=== Section Start ===

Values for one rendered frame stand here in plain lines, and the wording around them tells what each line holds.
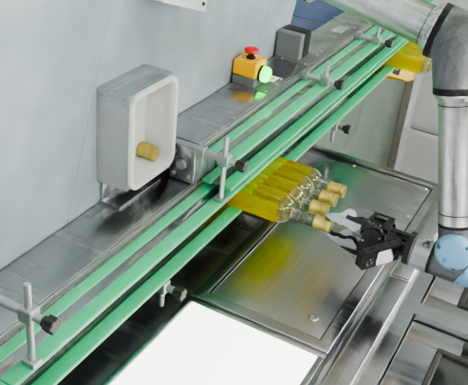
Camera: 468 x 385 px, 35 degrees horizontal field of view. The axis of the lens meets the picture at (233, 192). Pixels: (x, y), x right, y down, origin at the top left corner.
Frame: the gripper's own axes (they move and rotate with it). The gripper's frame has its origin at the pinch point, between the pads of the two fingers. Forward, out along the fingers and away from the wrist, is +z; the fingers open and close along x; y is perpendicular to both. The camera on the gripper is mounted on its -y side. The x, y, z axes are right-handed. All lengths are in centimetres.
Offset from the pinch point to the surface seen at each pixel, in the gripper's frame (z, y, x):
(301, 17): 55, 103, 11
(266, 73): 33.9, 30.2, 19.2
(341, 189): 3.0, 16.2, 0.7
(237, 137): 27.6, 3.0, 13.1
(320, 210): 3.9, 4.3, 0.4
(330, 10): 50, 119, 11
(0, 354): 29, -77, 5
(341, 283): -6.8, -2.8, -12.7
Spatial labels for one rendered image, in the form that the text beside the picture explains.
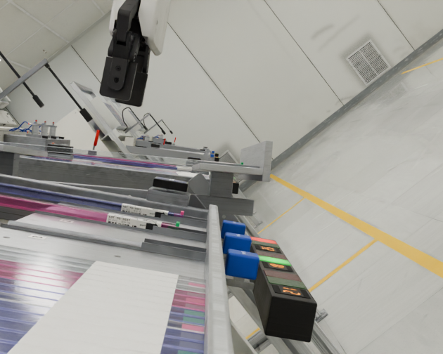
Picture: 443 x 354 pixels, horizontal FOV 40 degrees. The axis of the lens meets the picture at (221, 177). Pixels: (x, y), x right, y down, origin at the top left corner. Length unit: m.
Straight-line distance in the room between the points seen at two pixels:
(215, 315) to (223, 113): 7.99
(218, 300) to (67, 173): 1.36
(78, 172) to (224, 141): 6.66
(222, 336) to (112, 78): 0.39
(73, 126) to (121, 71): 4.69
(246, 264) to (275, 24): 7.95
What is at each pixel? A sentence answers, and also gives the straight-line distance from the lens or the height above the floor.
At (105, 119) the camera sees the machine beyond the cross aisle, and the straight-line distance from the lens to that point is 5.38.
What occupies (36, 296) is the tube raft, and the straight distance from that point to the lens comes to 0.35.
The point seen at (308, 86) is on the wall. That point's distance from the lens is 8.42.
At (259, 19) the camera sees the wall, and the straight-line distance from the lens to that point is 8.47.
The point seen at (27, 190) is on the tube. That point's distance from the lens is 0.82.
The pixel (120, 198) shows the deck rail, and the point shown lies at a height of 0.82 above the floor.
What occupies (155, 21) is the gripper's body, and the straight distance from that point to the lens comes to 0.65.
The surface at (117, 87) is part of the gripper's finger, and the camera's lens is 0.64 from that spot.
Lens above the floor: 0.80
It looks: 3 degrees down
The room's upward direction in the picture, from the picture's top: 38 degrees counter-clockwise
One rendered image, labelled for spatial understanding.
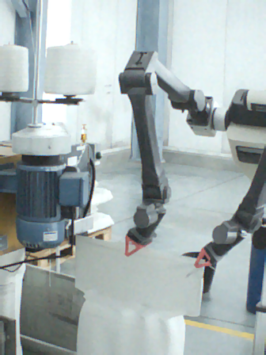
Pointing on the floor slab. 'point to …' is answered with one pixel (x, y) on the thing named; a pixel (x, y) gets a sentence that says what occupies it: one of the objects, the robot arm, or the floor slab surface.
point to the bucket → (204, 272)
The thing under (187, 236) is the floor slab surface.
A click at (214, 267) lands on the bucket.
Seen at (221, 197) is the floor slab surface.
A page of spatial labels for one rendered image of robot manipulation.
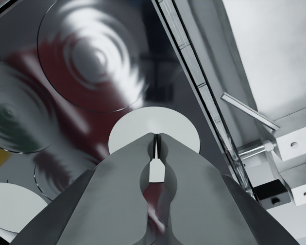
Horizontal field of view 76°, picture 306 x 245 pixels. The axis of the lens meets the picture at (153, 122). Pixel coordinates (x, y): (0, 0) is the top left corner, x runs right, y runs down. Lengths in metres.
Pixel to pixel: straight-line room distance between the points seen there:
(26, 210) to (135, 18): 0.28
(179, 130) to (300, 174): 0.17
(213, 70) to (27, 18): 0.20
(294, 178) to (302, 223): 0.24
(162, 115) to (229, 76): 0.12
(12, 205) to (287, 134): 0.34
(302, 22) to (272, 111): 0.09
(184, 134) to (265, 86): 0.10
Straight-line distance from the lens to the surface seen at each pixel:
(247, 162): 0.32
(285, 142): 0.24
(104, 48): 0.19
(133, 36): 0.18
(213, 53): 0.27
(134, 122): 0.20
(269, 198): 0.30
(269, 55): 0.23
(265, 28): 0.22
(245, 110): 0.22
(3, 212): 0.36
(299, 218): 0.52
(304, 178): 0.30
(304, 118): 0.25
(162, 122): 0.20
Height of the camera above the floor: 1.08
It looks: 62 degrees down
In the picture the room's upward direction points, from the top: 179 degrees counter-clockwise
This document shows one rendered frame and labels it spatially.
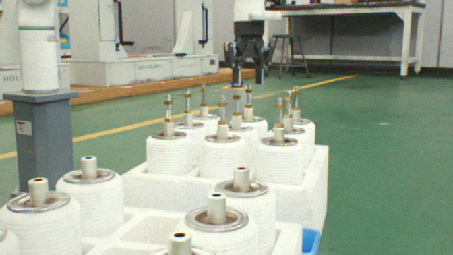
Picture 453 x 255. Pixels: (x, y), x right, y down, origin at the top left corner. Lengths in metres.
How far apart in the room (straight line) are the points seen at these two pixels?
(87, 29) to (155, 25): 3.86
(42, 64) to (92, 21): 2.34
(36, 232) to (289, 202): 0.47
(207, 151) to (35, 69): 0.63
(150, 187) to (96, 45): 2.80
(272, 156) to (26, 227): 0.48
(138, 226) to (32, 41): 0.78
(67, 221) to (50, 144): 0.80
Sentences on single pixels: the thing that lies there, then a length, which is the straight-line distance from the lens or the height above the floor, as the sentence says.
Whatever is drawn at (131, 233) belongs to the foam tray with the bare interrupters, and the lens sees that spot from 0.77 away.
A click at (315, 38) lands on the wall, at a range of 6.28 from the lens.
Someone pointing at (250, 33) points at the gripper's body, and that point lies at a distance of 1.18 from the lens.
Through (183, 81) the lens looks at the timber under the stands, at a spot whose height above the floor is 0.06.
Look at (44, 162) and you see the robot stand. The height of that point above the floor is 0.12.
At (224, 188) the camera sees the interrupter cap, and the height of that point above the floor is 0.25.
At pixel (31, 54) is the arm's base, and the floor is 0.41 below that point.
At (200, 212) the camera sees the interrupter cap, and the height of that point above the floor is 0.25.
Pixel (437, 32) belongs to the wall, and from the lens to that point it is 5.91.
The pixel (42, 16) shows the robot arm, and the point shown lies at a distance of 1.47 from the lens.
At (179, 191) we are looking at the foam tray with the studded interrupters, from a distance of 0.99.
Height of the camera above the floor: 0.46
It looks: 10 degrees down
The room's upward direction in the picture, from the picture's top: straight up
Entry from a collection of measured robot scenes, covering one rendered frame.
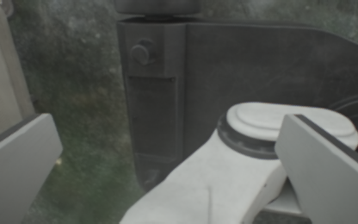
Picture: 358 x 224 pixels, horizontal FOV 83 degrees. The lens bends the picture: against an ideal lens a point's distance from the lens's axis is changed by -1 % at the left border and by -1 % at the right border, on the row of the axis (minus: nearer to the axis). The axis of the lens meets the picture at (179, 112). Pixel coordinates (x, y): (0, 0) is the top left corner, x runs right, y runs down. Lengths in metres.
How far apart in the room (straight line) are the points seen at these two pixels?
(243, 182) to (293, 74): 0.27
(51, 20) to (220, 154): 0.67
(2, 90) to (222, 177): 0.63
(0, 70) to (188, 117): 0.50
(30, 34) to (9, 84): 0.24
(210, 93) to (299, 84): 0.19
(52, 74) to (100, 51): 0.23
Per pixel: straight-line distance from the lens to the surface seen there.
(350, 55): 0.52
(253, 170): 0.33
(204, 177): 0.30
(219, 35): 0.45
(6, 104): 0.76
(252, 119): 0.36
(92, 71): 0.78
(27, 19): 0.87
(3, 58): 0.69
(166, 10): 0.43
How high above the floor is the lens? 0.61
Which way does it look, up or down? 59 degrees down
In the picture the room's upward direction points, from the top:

=== Section End ===

What you have to do:
When you transcribe the entries, reproduce each line exactly and skip any picture.

Output below:
Values for one rendered frame stand here in plain lines, and the wording around them tells what each line holds.
Camera: 468 x 385 px, 35 degrees horizontal field of view. The axis of the lens meets the picture at (233, 192). Pixels: (x, y), x right, y down, origin at the top left corner.
Frame: the gripper's own axes (they move and rotate with it). The gripper's frame has its origin at the pinch point, between the pads of the two fingers. Forward, out along the fingers and away from the wrist, is +z; the fingers open and close along x; y is perpendicular to both. The camera on the gripper is mounted on its -y side. The x, y, z axes are right-handed. All lengths are in centimetres.
Offset from the pinch point to the surface seen at each pixel, in the gripper's frame (z, y, x):
(301, 17): 55, 103, 11
(266, 73): 33.9, 30.2, 19.2
(341, 189): 3.0, 16.2, 0.7
(237, 137): 27.6, 3.0, 13.1
(320, 210): 3.9, 4.3, 0.4
(330, 10): 50, 119, 11
(0, 354): 29, -77, 5
(341, 283): -6.8, -2.8, -12.7
Spatial labels for one rendered image, in the form that the text beside the picture explains.
Picture: 443 x 354 pixels, horizontal FOV 40 degrees. The axis of the lens meets the picture at (221, 177). Pixels: (x, y), x right, y down, origin at the top left corner. Length unit: m.
Straight-line distance in the room between the points seen at two pixels:
(215, 315) to (223, 113): 7.99
(218, 300) to (67, 173): 1.36
(78, 172) to (224, 141): 6.66
(222, 336) to (112, 78): 0.39
(73, 126) to (121, 71): 4.69
(246, 264) to (275, 24): 7.95
What is at each pixel? A sentence answers, and also gives the straight-line distance from the lens or the height above the floor.
At (105, 119) the camera sees the machine beyond the cross aisle, and the straight-line distance from the lens to that point is 5.38.
What occupies (36, 296) is the tube raft, and the straight distance from that point to the lens comes to 0.35.
The point seen at (308, 86) is on the wall. That point's distance from the lens is 8.42.
At (259, 19) the camera sees the wall, and the straight-line distance from the lens to that point is 8.47.
The point seen at (27, 190) is on the tube. That point's distance from the lens is 0.82.
The pixel (120, 198) shows the deck rail, and the point shown lies at a height of 0.82 above the floor.
What occupies (155, 21) is the gripper's body, and the straight distance from that point to the lens comes to 0.65.
The surface at (117, 87) is part of the gripper's finger, and the camera's lens is 0.64 from that spot.
Lens above the floor: 0.80
It looks: 3 degrees down
The room's upward direction in the picture, from the picture's top: 38 degrees counter-clockwise
One rendered image, labelled for spatial understanding.
Pointing on the floor slab. 'point to …' is answered with one pixel (x, y) on the thing named; a pixel (x, y) gets a sentence that says what occupies it: one of the objects, the robot arm, or the floor slab surface.
point to the bucket → (204, 272)
The thing under (187, 236) is the floor slab surface.
A click at (214, 267) lands on the bucket.
Seen at (221, 197) is the floor slab surface.
A page of spatial labels for one rendered image of robot manipulation.
Horizontal field of view 76°, picture 306 x 245 pixels. The axis of the lens meets the picture at (153, 122). Pixel coordinates (x, y): (0, 0) is the top left corner, x runs right, y runs down. Lengths in metres.
Pixel to pixel: straight-line room distance between the points seen there:
(26, 210) to (135, 18): 0.28
(179, 130) to (300, 174): 0.17
(213, 70) to (27, 18): 0.20
(294, 178) to (302, 223): 0.24
(162, 115) to (229, 76): 0.12
(12, 205) to (287, 134): 0.34
(302, 22) to (272, 111): 0.09
(184, 134) to (265, 86): 0.10
Straight-line distance from the lens to the surface seen at each pixel:
(247, 162): 0.32
(285, 142): 0.24
(104, 48): 0.19
(133, 36): 0.18
(213, 53): 0.27
(134, 122): 0.20
(269, 198): 0.30
(269, 55): 0.23
(265, 28): 0.22
(245, 110): 0.22
(3, 212): 0.36
(299, 218): 0.52
(304, 178): 0.30
(304, 118): 0.25
(162, 122): 0.20
Height of the camera above the floor: 1.08
It looks: 62 degrees down
In the picture the room's upward direction points, from the top: 179 degrees counter-clockwise
This document shows one rendered frame and labels it spatially.
Picture 453 x 255. Pixels: (x, y), x right, y down, origin at the top left corner. Lengths in metres.
How far apart in the room (straight line) are the points seen at these two pixels?
(87, 29) to (155, 25): 3.86
(42, 64) to (92, 21): 2.34
(36, 232) to (289, 202): 0.47
(207, 151) to (35, 69): 0.63
(150, 187) to (96, 45): 2.80
(272, 156) to (26, 227): 0.48
(138, 226) to (32, 41): 0.78
(67, 221) to (50, 144): 0.80
Sentences on single pixels: the thing that lies there, then a length, which is the straight-line distance from the lens or the height above the floor, as the sentence says.
Whatever is drawn at (131, 233) belongs to the foam tray with the bare interrupters, and the lens sees that spot from 0.77 away.
A click at (315, 38) lands on the wall, at a range of 6.28 from the lens.
Someone pointing at (250, 33) points at the gripper's body, and that point lies at a distance of 1.18 from the lens.
Through (183, 81) the lens looks at the timber under the stands, at a spot whose height above the floor is 0.06.
Look at (44, 162) and you see the robot stand. The height of that point above the floor is 0.12.
At (224, 188) the camera sees the interrupter cap, and the height of that point above the floor is 0.25.
At pixel (31, 54) is the arm's base, and the floor is 0.41 below that point.
At (200, 212) the camera sees the interrupter cap, and the height of that point above the floor is 0.25.
Pixel (437, 32) belongs to the wall, and from the lens to that point it is 5.91.
The pixel (42, 16) shows the robot arm, and the point shown lies at a distance of 1.47 from the lens.
At (179, 191) we are looking at the foam tray with the studded interrupters, from a distance of 0.99.
Height of the camera above the floor: 0.46
It looks: 10 degrees down
The room's upward direction in the picture, from the picture's top: straight up
Entry from a collection of measured robot scenes, covering one rendered frame.
Picture: 358 x 224 pixels, horizontal FOV 83 degrees. The lens bends the picture: against an ideal lens a point's distance from the lens's axis is changed by -1 % at the left border and by -1 % at the right border, on the row of the axis (minus: nearer to the axis). The axis of the lens meets the picture at (179, 112). Pixel coordinates (x, y): (0, 0) is the top left corner, x runs right, y runs down. Lengths in metres.
How far apart in the room (straight line) are the points seen at these two pixels?
(243, 182) to (293, 74): 0.27
(51, 20) to (220, 154): 0.67
(2, 90) to (222, 177): 0.63
(0, 70) to (188, 117): 0.50
(30, 34) to (9, 84): 0.24
(210, 93) to (299, 84): 0.19
(52, 74) to (100, 51): 0.23
Per pixel: straight-line distance from the lens to the surface seen there.
(350, 55): 0.52
(253, 170): 0.33
(204, 177): 0.30
(219, 35): 0.45
(6, 104): 0.76
(252, 119): 0.36
(92, 71): 0.78
(27, 19): 0.87
(3, 58): 0.69
(166, 10): 0.43
How high above the floor is the lens? 0.61
Which way does it look, up or down? 59 degrees down
In the picture the room's upward direction points, from the top:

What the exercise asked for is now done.